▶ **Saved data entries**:
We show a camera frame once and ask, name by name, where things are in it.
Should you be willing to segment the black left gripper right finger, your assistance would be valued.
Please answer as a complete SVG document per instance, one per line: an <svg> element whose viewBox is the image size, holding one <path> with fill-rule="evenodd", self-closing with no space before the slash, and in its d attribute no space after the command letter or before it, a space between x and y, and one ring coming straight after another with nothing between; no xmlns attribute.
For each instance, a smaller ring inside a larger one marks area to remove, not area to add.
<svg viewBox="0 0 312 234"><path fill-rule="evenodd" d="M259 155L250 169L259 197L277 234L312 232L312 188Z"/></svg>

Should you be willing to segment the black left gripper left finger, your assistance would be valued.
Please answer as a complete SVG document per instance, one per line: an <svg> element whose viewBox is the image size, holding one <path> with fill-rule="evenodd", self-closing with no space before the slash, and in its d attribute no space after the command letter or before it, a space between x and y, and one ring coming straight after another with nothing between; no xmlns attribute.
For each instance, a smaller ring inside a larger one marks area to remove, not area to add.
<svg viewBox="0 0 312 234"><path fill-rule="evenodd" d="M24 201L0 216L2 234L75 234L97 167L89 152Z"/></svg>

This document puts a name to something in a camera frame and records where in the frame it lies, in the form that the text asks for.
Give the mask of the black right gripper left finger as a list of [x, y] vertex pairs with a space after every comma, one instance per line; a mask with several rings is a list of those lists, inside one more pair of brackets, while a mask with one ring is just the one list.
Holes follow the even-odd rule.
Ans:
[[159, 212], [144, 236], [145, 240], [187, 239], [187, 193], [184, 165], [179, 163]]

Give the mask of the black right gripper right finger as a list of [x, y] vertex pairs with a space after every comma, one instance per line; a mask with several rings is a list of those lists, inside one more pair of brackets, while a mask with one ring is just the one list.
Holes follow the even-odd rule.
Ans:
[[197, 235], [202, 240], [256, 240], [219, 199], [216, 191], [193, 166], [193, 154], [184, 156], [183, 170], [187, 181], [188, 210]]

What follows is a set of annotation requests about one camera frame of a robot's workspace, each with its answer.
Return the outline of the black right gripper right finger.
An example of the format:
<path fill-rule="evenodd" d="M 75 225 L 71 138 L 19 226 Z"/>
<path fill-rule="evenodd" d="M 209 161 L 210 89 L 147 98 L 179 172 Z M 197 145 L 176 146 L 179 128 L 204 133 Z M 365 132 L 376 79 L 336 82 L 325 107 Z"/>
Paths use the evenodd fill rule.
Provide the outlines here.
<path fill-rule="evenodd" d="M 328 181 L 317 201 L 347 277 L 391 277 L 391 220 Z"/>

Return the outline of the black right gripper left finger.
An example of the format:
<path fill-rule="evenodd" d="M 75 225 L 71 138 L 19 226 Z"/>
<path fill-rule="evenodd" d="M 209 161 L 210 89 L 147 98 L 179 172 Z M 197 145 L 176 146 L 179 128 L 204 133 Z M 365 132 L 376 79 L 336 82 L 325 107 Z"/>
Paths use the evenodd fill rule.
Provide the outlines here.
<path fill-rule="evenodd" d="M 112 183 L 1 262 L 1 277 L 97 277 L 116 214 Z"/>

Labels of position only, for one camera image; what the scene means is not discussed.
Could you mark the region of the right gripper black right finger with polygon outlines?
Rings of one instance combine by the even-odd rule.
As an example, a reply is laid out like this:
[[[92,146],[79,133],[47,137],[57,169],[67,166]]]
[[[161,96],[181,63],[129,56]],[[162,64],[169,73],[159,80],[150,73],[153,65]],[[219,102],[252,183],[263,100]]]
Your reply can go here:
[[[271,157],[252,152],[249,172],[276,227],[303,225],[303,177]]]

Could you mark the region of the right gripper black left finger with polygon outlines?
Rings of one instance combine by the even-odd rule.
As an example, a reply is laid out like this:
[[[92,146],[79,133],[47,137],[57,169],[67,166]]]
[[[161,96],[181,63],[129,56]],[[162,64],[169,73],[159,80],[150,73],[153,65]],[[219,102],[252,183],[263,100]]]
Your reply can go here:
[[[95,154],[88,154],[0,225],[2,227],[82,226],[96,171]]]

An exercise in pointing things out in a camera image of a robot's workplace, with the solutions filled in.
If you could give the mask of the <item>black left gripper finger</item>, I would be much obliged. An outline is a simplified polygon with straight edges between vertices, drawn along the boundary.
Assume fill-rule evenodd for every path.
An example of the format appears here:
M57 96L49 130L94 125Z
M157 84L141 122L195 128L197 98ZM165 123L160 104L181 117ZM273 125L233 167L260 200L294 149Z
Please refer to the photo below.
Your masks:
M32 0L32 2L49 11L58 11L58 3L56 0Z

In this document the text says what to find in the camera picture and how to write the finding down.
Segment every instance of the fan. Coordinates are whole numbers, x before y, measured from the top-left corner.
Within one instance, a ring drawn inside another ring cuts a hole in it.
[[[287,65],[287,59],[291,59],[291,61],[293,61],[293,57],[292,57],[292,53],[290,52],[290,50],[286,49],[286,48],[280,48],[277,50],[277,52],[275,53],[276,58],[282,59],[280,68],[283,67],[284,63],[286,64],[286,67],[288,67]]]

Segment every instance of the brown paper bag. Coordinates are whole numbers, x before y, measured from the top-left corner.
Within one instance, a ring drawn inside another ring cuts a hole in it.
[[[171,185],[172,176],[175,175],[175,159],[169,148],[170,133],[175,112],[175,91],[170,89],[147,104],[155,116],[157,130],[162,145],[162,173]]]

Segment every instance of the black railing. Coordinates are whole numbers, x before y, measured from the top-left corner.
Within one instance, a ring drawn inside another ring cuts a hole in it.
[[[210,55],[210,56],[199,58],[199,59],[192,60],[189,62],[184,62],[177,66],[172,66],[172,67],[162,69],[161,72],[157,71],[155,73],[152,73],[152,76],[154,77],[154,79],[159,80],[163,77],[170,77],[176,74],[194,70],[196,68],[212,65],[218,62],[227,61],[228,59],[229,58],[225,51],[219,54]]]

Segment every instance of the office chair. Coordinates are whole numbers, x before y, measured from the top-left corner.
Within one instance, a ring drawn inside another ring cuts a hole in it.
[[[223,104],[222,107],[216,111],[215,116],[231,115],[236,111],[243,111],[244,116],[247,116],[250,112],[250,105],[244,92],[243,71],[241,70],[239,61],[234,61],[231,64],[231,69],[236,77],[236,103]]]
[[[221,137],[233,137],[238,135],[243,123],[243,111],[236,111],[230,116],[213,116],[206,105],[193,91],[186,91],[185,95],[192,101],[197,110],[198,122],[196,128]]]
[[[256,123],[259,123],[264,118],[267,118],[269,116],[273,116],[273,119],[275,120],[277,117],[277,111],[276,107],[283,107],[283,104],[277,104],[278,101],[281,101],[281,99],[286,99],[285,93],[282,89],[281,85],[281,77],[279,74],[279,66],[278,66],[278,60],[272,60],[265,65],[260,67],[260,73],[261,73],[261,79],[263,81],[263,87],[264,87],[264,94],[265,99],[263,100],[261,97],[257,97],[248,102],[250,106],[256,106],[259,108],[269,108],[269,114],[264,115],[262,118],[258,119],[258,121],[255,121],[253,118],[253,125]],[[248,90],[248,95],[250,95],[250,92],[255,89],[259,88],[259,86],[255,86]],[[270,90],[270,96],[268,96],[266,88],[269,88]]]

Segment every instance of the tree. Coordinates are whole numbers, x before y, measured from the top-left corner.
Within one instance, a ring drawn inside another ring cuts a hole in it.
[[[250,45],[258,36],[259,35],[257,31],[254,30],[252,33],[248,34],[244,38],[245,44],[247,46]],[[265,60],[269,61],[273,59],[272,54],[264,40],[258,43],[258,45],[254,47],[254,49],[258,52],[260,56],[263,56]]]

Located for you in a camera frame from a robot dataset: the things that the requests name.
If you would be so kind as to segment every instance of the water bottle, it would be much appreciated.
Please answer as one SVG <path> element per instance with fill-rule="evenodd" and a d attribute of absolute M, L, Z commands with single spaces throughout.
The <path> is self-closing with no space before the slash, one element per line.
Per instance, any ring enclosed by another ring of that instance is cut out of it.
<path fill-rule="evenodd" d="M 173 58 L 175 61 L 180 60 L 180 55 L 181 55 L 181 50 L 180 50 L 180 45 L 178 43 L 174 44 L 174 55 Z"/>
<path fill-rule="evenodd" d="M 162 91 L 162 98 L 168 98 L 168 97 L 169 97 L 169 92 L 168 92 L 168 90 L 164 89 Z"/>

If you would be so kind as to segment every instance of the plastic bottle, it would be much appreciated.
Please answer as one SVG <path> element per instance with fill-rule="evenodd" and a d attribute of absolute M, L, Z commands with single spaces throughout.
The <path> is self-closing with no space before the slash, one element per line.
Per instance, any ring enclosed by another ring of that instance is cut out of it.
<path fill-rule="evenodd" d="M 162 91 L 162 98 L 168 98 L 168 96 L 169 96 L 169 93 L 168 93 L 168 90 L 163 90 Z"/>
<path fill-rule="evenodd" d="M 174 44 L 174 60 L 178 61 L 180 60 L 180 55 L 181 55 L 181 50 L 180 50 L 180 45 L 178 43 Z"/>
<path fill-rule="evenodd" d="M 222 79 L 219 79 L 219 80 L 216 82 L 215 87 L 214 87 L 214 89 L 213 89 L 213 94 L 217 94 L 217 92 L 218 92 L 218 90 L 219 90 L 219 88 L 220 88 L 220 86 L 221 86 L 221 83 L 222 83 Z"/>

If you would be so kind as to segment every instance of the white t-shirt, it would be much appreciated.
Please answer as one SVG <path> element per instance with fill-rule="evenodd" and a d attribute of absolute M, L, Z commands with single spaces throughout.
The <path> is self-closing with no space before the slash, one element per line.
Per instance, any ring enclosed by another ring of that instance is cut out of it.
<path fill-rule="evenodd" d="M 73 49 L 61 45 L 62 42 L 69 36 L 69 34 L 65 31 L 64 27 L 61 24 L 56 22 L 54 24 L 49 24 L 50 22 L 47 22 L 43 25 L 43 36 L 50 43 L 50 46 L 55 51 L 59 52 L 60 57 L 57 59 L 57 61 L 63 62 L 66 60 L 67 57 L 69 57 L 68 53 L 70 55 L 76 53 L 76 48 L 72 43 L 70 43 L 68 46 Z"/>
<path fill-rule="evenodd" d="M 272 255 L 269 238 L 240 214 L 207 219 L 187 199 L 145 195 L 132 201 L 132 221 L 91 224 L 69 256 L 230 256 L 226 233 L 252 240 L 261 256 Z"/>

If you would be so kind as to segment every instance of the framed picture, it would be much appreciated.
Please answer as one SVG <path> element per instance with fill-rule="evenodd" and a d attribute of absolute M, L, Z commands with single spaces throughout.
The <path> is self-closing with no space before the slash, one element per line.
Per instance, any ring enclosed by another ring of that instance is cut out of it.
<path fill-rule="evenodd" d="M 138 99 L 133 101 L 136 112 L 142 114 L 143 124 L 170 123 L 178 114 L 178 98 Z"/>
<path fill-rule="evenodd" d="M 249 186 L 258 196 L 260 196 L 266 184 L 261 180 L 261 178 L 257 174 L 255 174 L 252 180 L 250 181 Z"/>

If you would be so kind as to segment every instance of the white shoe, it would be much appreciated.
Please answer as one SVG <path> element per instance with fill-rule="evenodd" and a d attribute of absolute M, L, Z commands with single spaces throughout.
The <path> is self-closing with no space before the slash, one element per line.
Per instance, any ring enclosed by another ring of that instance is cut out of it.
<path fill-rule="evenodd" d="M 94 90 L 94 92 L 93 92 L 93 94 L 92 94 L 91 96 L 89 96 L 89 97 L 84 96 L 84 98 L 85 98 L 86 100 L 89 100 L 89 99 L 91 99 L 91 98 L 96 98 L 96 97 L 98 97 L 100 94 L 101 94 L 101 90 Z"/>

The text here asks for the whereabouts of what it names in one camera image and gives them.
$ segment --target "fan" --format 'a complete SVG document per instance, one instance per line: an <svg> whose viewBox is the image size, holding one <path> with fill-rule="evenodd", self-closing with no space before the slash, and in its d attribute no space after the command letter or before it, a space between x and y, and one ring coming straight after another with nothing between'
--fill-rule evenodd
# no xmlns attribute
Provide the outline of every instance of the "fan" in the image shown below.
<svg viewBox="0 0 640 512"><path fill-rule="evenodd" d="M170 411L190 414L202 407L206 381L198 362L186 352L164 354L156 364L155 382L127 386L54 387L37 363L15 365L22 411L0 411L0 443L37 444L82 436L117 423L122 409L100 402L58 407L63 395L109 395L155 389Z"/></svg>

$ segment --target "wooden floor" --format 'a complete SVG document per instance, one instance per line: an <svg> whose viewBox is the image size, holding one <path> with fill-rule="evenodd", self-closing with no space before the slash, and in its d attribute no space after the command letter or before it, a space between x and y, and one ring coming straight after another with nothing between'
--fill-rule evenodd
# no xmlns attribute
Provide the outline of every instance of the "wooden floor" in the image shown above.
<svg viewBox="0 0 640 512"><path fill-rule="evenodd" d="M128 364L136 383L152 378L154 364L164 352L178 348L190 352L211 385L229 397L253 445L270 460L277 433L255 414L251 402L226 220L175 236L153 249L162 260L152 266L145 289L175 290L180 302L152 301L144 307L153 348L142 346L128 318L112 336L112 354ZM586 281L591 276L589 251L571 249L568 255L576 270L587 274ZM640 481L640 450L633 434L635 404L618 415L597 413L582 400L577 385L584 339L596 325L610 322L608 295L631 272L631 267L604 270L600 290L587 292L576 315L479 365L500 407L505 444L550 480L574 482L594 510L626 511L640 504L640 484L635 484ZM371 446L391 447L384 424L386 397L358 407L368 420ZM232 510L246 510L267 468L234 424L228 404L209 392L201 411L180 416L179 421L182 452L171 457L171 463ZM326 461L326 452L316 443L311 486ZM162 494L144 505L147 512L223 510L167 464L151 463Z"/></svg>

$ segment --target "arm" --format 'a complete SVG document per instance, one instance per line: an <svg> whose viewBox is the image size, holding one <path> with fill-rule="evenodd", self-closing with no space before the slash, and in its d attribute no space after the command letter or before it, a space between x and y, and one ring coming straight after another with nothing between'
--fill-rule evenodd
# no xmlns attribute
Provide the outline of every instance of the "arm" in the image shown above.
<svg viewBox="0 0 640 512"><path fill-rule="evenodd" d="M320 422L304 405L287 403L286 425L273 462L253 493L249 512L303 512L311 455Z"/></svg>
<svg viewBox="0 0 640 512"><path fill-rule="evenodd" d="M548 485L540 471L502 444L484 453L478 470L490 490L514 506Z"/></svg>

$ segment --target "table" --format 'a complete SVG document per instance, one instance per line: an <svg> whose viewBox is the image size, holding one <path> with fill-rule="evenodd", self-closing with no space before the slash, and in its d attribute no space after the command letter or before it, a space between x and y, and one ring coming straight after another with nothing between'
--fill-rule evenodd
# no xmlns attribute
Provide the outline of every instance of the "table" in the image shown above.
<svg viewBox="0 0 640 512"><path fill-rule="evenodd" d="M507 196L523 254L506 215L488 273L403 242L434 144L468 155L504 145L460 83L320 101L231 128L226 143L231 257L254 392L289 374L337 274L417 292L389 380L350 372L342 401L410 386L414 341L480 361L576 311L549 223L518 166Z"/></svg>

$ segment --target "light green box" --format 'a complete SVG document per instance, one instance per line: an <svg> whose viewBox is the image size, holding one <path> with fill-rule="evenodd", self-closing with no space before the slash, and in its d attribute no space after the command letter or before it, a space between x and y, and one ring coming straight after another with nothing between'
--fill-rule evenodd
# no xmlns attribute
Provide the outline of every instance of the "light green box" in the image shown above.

▶ **WORK ORDER**:
The answer must be a verbatim transcription of the entries above, from the first line through the line that contains "This document puts", and nothing more.

▶ **WRITTEN SOLUTION**:
We show a camera frame once and ask, name by name, where things are in it.
Should you be willing to segment the black left gripper right finger, your assistance would be valued.
Please answer as a complete SVG document per instance, one per line: an <svg> element whose viewBox is the image size, holding one <path> with fill-rule="evenodd", self-closing with no space before the slash, and in its d attribute no space after the command letter or before it, a space between x and y, and one ring coming straight after another with nothing between; no xmlns attribute.
For each instance, a smaller ring inside a larger one marks area to remove, not area to add.
<svg viewBox="0 0 312 234"><path fill-rule="evenodd" d="M259 155L250 169L259 197L277 234L312 232L312 188Z"/></svg>

Should you be willing to segment the black left gripper left finger, your assistance would be valued.
Please answer as a complete SVG document per instance, one per line: an <svg> element whose viewBox is the image size, holding one <path> with fill-rule="evenodd", self-closing with no space before the slash, and in its d attribute no space after the command letter or before it, a space between x and y, and one ring coming straight after another with nothing between; no xmlns attribute.
For each instance, a smaller ring inside a larger one marks area to remove, not area to add.
<svg viewBox="0 0 312 234"><path fill-rule="evenodd" d="M24 201L0 216L2 234L75 234L97 167L89 152Z"/></svg>

This document puts a name to something in a camera frame and records where in the frame it lies, in the form that the text asks for.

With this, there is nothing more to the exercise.